PROBLEM DETAILS » Begin the copy at the line containing "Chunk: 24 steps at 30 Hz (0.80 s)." in the data below and end it at the line containing "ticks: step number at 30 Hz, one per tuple", keeping each line exact and leaving out pictures.

SUPPLIED ENTRIES START

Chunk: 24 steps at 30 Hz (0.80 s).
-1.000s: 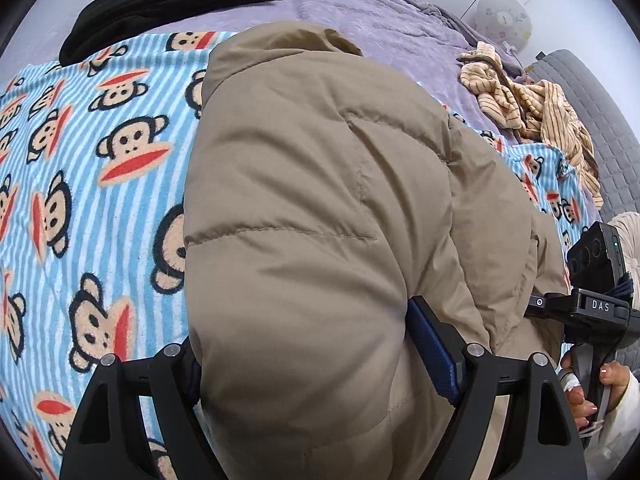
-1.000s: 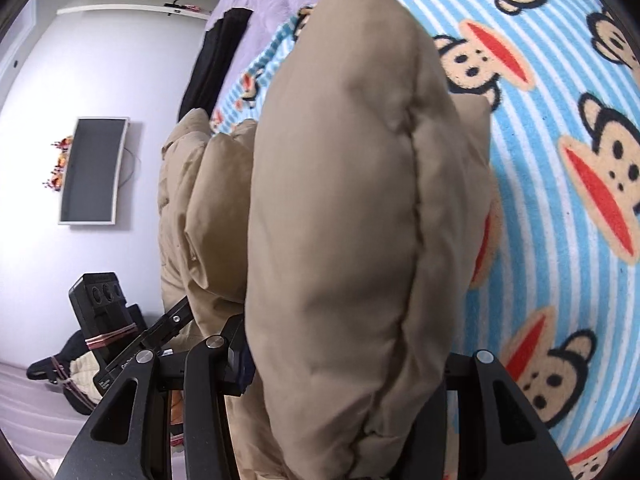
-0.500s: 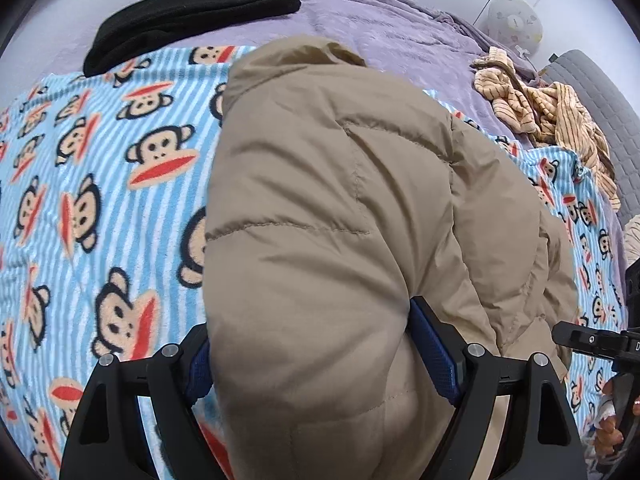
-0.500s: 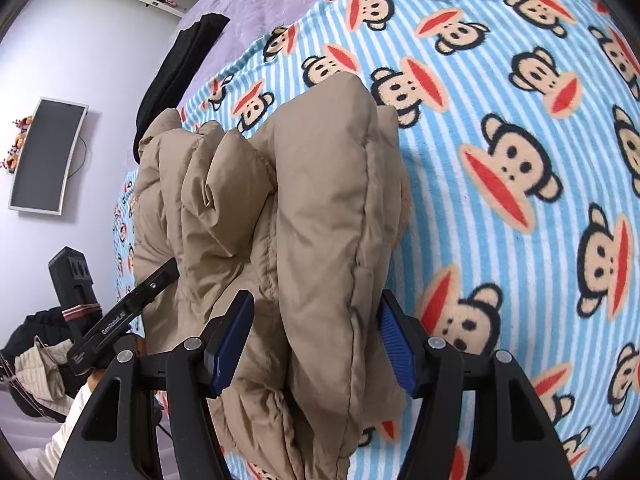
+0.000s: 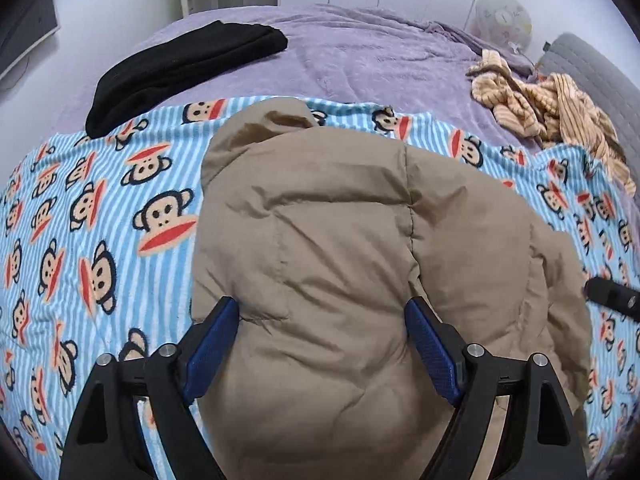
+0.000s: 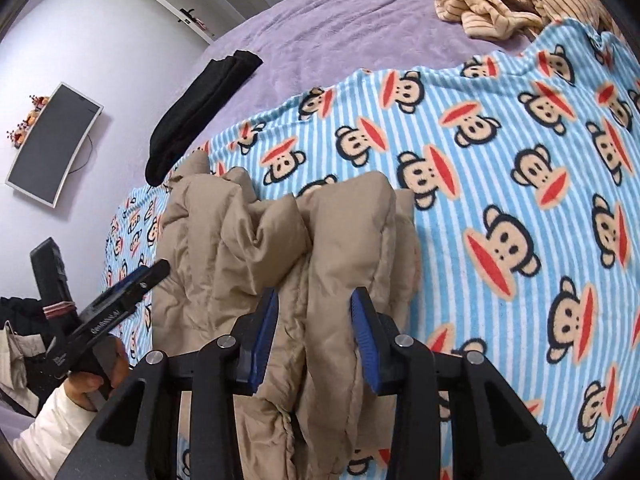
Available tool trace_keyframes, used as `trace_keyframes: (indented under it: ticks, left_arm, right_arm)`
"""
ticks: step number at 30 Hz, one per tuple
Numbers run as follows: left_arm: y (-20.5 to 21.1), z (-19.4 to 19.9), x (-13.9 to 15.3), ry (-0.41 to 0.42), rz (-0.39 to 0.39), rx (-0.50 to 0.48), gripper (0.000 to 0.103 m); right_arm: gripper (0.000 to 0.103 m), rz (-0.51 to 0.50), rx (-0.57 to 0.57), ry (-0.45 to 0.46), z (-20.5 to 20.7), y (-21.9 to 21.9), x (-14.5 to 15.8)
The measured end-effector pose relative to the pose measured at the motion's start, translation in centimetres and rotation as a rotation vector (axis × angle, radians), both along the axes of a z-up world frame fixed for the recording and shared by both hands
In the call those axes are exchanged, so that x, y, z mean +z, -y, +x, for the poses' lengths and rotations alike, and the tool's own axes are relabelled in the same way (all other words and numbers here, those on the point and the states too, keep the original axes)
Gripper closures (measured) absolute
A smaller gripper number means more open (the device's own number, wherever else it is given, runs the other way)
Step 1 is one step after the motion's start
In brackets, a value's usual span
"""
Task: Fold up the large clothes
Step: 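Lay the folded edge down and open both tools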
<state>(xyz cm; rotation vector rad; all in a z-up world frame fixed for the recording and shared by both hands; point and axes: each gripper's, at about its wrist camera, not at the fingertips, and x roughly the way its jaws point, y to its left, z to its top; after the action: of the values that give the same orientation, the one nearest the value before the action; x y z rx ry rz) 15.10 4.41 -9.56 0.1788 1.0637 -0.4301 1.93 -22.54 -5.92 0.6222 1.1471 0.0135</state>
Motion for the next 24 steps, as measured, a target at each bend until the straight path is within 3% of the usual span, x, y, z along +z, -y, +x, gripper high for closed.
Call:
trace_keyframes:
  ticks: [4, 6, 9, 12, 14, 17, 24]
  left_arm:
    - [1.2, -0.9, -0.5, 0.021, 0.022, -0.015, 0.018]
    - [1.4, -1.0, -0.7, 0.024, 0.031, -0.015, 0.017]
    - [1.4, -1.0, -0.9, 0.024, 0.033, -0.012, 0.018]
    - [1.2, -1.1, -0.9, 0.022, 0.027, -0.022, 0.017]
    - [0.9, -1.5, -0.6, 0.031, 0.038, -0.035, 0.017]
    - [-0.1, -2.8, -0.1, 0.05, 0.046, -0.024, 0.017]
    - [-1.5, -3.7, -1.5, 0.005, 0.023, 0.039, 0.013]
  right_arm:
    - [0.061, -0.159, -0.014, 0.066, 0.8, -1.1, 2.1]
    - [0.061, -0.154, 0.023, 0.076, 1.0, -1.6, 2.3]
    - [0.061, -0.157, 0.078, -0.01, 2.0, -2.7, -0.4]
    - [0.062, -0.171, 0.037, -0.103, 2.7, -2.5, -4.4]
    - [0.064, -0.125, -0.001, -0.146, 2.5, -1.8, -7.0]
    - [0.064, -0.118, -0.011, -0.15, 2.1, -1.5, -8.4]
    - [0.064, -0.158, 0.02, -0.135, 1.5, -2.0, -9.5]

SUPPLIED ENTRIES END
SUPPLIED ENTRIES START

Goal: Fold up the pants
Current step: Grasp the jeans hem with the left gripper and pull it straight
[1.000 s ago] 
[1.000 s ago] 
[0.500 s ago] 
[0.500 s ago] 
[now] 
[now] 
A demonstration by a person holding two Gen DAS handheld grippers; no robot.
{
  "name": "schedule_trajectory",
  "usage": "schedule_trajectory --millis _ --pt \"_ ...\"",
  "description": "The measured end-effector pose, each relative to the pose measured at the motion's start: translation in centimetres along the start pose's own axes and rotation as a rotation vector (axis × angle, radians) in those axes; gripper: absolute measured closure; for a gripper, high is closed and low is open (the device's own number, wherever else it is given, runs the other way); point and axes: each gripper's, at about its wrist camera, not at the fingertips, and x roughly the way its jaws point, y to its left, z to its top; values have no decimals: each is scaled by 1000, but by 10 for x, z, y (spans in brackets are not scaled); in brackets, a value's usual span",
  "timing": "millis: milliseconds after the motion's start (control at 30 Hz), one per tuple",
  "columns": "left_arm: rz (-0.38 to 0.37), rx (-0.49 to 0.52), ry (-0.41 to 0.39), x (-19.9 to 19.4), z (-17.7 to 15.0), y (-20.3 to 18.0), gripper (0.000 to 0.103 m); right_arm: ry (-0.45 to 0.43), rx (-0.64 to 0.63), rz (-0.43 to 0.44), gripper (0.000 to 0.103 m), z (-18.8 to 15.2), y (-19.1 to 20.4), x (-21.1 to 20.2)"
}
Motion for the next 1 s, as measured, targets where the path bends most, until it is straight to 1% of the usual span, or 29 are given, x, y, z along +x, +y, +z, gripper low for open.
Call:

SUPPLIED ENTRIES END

WRITTEN REPLY »
Chunk: 24 steps at 30 Hz (0.80 s).
-1.000s: 
-1.000s: 
-0.500s: 
-0.500s: 
+0.000s: 
+0.000s: 
Available tool trace_keyframes, used as `trace_keyframes: (indented under it: ticks, left_arm, right_arm)`
"""
ticks: step number at 30 Hz, one per tuple

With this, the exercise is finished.